El viaje de Greta Thunberg a bordo de la Flotilla de la Libertad en junio de 2025 no logró romper el bloqueo de Gaza. Pero sí rompió otra cosa: el modelo de activismo del siglo XXI. El fracaso de la misión humanitaria se convirtió en un catalizador inesperado que obligó a los movimientos sociales a enfrentar una pregunta incómoda: ¿pueden las causas converger sin devorarse entre sí? Lo que vimos no fue solo un incidente naval, sino la primera prueba de estrés para el futuro de la protesta en un mundo de crisis interconectadas.
El 8 de junio, cuando la marina israelí interceptó el velero Madleen, se encontraron dos mundos. Por un lado, el movimiento climático global, personificado en Thunberg, con un mensaje enfocado, científicamente respaldado y con amplia aceptación transversal. Por otro, el conflicto palestino-israelí, una de las disputas geopolíticas más polarizantes y complejas del planeta. La imagen de la activista climática detenida por razones ajenas al CO2 fue un cortocircuito simbólico.
Para el gobierno israelí, la acción fue simple: Thunberg era una herramienta de una organización que buscaba violar un bloqueo de seguridad. El ministro de Defensa, Israel Katz, la calificó de "antisemita", enmarcando su participación como un apoyo a Hamás. Para los organizadores de la flotilla y sus simpatizantes, la presencia de Thunberg era una demostración de solidaridad universal: la lucha por la justicia humana y la justicia climática son inseparables.
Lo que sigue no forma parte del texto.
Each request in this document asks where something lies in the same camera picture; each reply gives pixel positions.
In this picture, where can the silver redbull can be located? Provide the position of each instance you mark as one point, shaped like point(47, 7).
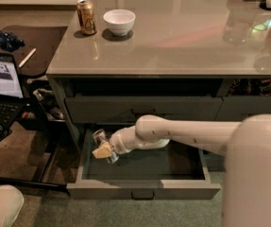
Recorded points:
point(99, 136)

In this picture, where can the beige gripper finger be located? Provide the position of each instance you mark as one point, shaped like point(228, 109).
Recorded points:
point(103, 151)

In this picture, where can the gold soda can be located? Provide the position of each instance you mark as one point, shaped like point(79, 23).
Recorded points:
point(86, 17)

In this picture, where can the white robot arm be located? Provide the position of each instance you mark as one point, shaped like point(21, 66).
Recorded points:
point(245, 145)

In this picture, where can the white pen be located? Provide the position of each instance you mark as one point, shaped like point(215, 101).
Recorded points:
point(27, 58)

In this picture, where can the blue crumpled object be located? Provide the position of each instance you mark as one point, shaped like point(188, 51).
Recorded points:
point(10, 42)

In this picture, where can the right top drawer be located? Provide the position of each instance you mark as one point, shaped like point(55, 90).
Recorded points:
point(238, 108)

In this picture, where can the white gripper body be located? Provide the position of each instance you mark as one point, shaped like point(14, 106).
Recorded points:
point(117, 143)

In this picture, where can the open middle drawer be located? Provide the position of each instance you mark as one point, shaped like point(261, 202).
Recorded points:
point(176, 172)

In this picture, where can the white ceramic bowl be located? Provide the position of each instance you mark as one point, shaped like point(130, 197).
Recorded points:
point(119, 21)

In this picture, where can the grey top drawer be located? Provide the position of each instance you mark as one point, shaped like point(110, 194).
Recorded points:
point(127, 109)

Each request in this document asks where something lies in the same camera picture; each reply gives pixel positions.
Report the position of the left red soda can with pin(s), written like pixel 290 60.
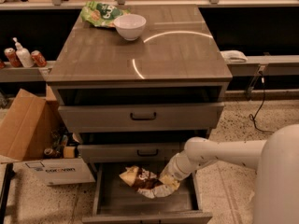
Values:
pixel 12 57

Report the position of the green chip bag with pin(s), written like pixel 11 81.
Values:
pixel 100 14

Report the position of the white folded cloth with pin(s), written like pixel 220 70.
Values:
pixel 234 56

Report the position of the middle drawer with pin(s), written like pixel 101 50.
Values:
pixel 129 152

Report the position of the grey drawer cabinet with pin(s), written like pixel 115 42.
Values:
pixel 174 61

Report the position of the drawer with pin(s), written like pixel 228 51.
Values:
pixel 129 152
pixel 116 203
pixel 140 118

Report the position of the top drawer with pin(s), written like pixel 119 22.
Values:
pixel 140 118

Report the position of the right red soda can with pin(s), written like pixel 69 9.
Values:
pixel 38 58

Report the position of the bottom drawer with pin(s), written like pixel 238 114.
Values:
pixel 116 203

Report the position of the white pump bottle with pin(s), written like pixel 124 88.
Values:
pixel 23 54

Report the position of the white bowl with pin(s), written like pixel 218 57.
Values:
pixel 130 26

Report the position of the yellow sponge in box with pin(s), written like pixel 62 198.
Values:
pixel 70 152

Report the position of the brown chip bag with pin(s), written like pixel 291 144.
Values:
pixel 145 182

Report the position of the red soda can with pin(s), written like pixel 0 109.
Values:
pixel 12 57
pixel 38 58

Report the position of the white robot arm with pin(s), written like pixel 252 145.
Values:
pixel 276 161

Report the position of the can in box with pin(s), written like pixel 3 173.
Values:
pixel 50 153

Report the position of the cardboard box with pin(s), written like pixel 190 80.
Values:
pixel 29 127

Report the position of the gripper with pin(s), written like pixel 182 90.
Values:
pixel 173 171

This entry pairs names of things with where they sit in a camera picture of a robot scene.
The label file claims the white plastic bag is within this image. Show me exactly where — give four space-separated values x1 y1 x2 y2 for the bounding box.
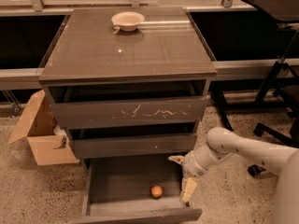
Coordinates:
53 126 66 136

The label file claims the grey top drawer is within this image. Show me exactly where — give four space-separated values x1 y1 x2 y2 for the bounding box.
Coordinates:
46 79 210 130

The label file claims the black office chair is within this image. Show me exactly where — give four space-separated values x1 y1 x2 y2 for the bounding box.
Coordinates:
247 63 299 177

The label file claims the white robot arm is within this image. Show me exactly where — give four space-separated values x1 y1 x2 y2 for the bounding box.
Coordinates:
168 127 299 224

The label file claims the grey bottom drawer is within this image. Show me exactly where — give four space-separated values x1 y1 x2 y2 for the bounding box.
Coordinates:
73 154 202 224

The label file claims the black side table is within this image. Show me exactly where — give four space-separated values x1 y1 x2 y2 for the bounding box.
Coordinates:
210 0 299 135

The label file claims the white paper bowl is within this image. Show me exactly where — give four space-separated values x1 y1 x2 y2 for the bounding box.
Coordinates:
111 11 145 32

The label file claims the grey drawer cabinet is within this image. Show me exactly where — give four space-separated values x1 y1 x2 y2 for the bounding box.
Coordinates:
37 6 218 173

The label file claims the open cardboard box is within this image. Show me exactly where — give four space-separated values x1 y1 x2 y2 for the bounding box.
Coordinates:
8 91 79 165

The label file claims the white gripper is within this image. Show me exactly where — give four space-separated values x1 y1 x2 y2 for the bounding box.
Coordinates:
168 151 206 203

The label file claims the orange fruit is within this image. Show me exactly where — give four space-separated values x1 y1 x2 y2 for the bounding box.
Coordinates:
150 185 164 199

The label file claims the grey drawer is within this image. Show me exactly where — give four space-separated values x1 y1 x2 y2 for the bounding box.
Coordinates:
73 154 202 224
69 122 197 159
46 79 210 130

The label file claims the metal window rail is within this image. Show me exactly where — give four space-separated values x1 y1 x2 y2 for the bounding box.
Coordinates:
0 0 299 17

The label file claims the grey middle drawer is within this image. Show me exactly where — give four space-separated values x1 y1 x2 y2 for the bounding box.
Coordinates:
69 122 197 159

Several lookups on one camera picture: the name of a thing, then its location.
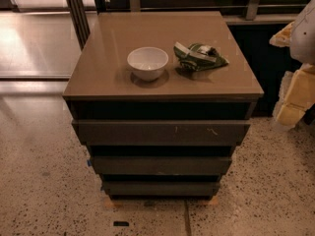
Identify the metal railing frame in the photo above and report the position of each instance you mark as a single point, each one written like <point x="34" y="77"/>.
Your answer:
<point x="249" y="20"/>

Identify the white ceramic bowl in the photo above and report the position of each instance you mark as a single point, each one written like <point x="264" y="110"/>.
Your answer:
<point x="147" y="63"/>

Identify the black tape floor marker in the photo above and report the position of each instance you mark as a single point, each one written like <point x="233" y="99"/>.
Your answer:
<point x="120" y="223"/>

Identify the grey drawer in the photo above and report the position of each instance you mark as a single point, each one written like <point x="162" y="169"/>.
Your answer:
<point x="161" y="188"/>
<point x="160" y="165"/>
<point x="160" y="133"/>

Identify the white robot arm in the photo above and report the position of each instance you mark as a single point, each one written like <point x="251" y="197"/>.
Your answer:
<point x="302" y="44"/>

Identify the brown drawer cabinet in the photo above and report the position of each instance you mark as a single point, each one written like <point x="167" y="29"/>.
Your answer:
<point x="103" y="86"/>

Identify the green crumpled snack bag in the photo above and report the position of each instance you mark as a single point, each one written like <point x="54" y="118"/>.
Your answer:
<point x="198" y="57"/>

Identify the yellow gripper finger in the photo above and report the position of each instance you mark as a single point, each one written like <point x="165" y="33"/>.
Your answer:
<point x="282" y="37"/>
<point x="299" y="97"/>

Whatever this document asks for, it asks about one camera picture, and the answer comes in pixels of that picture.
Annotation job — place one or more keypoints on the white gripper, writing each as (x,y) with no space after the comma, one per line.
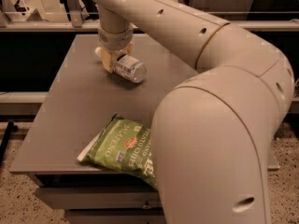
(114,41)

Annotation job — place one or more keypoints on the clear plastic water bottle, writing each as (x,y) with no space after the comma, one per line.
(127,66)

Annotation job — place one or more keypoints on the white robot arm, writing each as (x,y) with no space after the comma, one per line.
(211,134)

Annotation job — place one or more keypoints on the green kettle chips bag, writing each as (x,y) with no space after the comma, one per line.
(122,146)

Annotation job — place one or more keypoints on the grey metal railing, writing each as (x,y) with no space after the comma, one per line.
(50,15)

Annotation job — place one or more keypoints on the black pole on floor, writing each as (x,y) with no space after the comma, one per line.
(11,127)

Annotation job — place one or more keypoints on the grey cabinet drawer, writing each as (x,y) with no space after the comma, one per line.
(99,197)

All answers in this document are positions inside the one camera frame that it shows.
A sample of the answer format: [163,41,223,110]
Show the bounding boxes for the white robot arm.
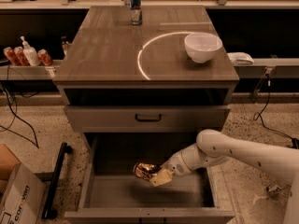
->
[149,129,299,224]

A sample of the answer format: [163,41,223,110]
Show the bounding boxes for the open lower grey drawer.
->
[64,133,235,224]

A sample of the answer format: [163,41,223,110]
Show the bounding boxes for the black floor cable left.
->
[0,64,40,149]

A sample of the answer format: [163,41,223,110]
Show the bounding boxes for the red soda can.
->
[14,47,29,66]
[37,49,53,66]
[3,47,20,65]

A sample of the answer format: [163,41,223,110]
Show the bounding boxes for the grey drawer cabinet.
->
[51,5,240,224]

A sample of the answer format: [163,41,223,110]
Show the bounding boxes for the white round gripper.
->
[149,151,191,187]

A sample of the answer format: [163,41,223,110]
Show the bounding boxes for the black floor cable right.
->
[252,73,299,149]

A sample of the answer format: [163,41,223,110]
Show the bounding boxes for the cardboard box with print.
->
[0,144,45,224]

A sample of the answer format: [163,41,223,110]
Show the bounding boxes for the closed grey drawer with handle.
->
[64,105,230,133]

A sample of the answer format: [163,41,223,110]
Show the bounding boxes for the small dark bottle behind cabinet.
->
[61,36,70,54]

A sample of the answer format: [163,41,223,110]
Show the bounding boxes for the black metal bar stand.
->
[41,142,73,219]

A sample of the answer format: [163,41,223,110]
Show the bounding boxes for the white folded cloth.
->
[228,52,254,65]

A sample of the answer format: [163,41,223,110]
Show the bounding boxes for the blue silver energy drink can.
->
[130,0,142,25]

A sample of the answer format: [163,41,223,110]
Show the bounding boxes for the orange gold can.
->
[133,162,161,181]

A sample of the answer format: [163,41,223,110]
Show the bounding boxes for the white bowl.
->
[184,32,222,63]

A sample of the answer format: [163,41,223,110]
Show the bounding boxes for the clear plastic bottle on floor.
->
[266,181,287,197]

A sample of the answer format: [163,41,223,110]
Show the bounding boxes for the red soda can far left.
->
[3,47,20,65]

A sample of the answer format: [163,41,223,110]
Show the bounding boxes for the black floor cable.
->
[252,73,299,149]
[0,64,40,149]

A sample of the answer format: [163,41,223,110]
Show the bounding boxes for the red soda can right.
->
[37,49,53,66]

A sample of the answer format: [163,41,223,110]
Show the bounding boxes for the white pump bottle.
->
[21,36,41,66]
Pero para el resto del mundo, la situación fue más confusa. Donantes del movimiento ecologista se preguntaron si su dinero ahora financiaba posturas sobre Medio Oriente. Medios de comunicación que daban una cobertura favorable a las huelgas climáticas ahora titulaban sobre terrorismo y bloqueos navales. El activismo climático, que había logrado mantenerse relativamente por encima de la refriega política partidista, fue arrastrado directamente a ella.
El resultado inmediato fue una división. Dentro del propio movimiento ambientalista, se abrieron dos frentes. El ala más tradicional y pragmática argumentó que el episodio fue un error estratégico catastrófico. Sostienen que alinear la causa climática con un conflicto tan divisivo aliena a potenciales aliados en el centro político y en el mundo corporativo, indispensables para lograr cambios de política a gran escala. Su temor es que la urgencia del cambio climático quede sepultada bajo el peso de otras agendas.
En el otro extremo, una nueva generación de activistas, principalmente jóvenes del Sur Global, celebró la acción de Thunberg como un paso necesario y tardío. Para ellos, el cambio climático no es un problema abstracto de emisiones, sino una consecuencia directa de sistemas de opresión, colonialismo y violencia. Desde su perspectiva, es imposible luchar por el planeta sin defender a las comunidades más vulnerables, ya sea por la subida del nivel del mar en Bangladesh o por un bloqueo en Gaza. La neutralidad, para ellos, es complicidad.
Esta fractura no fue solo discursiva. Se tradujo en debates internos en ONGs, en la retirada de financiamiento y en una guerra de narrativas en redes sociales que debilitó la cohesión del frente climático justo cuando la crisis planetaria se acelera.
El viaje de Thunberg a Gaza no destruyó el activismo, pero lo forzó a evolucionar. A partir de este punto de inflexión, se perfilan tres escenarios probables para los movimientos sociales en la próxima década.
Lo que el Madleen dejó claro es que la era del activismo de nicho ha terminado. La decisión que enfrentan ahora los movimientos no es si deben conectarse, sino cómo. El dilema es profundo: ¿se busca la máxima amplitud posible, aunque eso implique diluir el mensaje? ¿O se busca la máxima coherencia ideológica, a riesgo de quedar reducido a una minoría testimonial? El fracasado intento de llegar a Gaza fue, en realidad, el exitoso lanzamiento de la pregunta que definirá la próxima generación de cambio social.